Chip Castille, managing director and head of the U.S. retirement group at BlackRock, noted that the updates reflect how investors feel about risk over the course of their lifetime, as well as other economic factors.
“For younger investors, we raised the allocation a bit; they stay in equities a bit longer,” he said. “That’s reflecting investor risk preferences, the median growth of salary in the U.S. and expectations in the capital markets.”
BlackRock’s decision to update LifePath Index’s glide path comes at a time when other providers are taking notice of longer lives and the rising risk of workers running out of money, noted Daniel Culloton, associate director of fund analysis at Morningstar Inc.
“It speaks to the question of how much equity you should have after retirement,” he said. “It seems incrementally they’ve moved in the direction of increasing equity exposure after retirement, recognizing that lifespans are longer and, if they’re longer, then your risk of ruin is higher.”
On Wednesday, BlackRock also announced it would add two new strategies to its LifePath target-date fund platform: LifePath CoRI, a strategy that’s focused on retirement income, and LifePath Dynamic, which combines active and passive investing.

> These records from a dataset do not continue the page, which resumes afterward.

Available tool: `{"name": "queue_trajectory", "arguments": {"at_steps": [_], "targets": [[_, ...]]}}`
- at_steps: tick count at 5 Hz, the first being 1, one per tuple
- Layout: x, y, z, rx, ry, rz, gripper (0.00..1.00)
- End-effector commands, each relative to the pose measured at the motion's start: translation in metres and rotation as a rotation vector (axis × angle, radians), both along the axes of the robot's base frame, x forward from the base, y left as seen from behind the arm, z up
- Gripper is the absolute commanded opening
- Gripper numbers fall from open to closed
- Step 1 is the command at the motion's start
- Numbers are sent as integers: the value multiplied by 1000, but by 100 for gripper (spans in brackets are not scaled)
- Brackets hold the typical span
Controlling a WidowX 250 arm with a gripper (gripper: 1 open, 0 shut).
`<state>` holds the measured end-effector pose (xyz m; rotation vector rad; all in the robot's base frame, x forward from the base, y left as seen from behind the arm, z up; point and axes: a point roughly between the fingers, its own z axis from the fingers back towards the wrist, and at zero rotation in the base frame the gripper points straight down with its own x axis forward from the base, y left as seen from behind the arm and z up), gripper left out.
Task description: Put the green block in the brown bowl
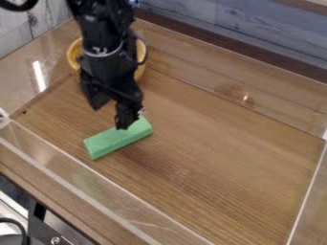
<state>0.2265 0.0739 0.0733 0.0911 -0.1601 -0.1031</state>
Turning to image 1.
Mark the green rectangular block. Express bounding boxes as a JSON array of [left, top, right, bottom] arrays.
[[83, 117, 154, 160]]

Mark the brown wooden bowl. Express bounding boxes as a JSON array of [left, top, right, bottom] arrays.
[[67, 37, 149, 81]]

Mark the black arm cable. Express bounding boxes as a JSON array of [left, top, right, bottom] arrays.
[[0, 0, 40, 12]]

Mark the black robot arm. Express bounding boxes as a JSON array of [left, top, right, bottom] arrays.
[[67, 0, 143, 129]]

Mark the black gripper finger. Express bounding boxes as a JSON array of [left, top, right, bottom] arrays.
[[115, 100, 143, 129], [80, 76, 111, 111]]

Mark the black cable bottom left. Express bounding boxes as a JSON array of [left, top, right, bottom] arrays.
[[0, 217, 31, 245]]

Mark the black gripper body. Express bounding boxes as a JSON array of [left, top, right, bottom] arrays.
[[76, 14, 143, 101]]

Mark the black metal table bracket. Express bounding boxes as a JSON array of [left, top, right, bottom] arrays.
[[28, 200, 74, 245]]

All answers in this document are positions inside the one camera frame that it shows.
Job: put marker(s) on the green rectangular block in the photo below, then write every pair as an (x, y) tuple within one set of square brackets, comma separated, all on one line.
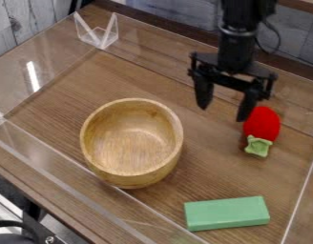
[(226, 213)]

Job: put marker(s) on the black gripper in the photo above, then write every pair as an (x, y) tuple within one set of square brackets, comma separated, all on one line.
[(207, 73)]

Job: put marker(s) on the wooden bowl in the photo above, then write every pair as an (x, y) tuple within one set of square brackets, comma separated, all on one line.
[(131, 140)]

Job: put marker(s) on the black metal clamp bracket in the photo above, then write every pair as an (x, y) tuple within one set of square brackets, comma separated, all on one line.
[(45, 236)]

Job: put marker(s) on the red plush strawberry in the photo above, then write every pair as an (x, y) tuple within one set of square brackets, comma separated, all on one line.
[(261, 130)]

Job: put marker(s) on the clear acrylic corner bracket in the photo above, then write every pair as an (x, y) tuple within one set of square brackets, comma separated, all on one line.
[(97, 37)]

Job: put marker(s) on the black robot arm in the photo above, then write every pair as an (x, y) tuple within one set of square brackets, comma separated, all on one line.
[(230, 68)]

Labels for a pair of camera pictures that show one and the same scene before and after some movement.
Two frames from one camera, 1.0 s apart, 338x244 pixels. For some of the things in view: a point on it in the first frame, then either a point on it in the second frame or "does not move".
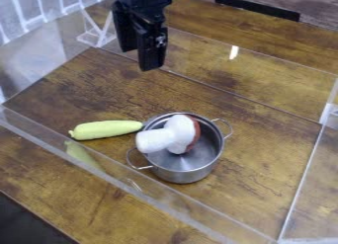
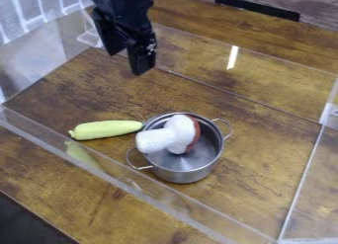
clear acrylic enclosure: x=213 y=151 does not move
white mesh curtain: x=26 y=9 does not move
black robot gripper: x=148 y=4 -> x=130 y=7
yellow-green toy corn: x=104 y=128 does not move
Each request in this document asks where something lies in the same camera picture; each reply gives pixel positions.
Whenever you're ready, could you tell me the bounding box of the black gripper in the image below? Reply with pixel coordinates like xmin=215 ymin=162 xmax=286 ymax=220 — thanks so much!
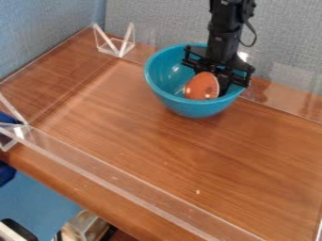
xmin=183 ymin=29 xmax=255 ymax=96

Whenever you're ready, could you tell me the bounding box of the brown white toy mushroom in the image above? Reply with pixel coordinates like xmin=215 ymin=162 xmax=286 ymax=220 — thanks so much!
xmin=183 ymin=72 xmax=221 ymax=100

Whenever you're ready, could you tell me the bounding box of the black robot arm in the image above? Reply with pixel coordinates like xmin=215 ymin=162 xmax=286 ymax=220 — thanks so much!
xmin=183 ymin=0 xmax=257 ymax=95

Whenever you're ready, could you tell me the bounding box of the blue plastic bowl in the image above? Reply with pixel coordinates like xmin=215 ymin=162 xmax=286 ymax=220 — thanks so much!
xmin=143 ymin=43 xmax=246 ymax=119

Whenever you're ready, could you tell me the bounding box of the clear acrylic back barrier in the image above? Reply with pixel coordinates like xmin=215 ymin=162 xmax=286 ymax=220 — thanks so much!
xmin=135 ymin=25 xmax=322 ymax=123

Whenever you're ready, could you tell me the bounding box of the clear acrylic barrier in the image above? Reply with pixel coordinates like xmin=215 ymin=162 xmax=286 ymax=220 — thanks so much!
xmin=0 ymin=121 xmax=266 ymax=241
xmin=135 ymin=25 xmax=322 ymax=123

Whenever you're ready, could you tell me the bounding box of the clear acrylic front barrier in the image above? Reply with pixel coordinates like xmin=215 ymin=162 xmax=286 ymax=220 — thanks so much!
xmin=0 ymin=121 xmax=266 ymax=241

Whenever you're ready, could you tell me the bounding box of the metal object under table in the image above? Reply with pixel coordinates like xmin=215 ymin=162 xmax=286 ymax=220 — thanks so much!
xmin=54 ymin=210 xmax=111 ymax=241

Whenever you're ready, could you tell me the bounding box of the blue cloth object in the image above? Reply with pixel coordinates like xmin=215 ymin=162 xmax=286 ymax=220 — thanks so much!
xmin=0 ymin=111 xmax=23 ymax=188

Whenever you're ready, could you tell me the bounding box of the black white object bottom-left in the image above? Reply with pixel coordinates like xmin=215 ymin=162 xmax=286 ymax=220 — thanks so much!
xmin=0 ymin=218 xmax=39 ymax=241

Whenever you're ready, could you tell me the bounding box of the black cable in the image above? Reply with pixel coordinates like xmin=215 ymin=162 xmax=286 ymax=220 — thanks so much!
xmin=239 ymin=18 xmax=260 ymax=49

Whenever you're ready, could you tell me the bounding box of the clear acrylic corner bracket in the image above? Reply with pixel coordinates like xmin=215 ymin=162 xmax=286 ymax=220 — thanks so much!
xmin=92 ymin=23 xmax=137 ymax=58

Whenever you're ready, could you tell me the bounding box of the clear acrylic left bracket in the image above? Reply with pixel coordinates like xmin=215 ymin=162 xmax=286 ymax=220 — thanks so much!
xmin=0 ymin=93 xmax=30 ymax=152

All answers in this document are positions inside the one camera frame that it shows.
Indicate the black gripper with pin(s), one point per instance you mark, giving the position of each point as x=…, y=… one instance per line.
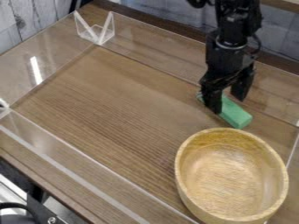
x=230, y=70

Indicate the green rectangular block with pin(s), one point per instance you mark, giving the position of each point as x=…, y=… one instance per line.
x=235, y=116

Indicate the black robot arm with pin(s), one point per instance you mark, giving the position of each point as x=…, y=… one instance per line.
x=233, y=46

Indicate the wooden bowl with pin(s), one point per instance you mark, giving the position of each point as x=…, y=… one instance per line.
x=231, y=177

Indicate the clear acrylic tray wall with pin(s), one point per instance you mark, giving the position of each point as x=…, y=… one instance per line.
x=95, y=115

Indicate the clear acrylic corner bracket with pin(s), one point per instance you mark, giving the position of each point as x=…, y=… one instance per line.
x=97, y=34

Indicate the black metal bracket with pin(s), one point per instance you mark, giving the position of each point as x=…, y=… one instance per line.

Plan sponsors can use the two new strategies alongside LifePath Index, noted Mr. Castille. “Imagine a situation where you want LifePath Index for your early investors; it’s low cost and efficient,” he said. “Then you get older, and maybe your middle fund comes from the Dynamic family because you want the glide path to adjust to changes in capital markets in a more rapid fashion.”
At the end, as workers prepare to convert their savings to retirement income, the LifePath CoRI can come into play, he said.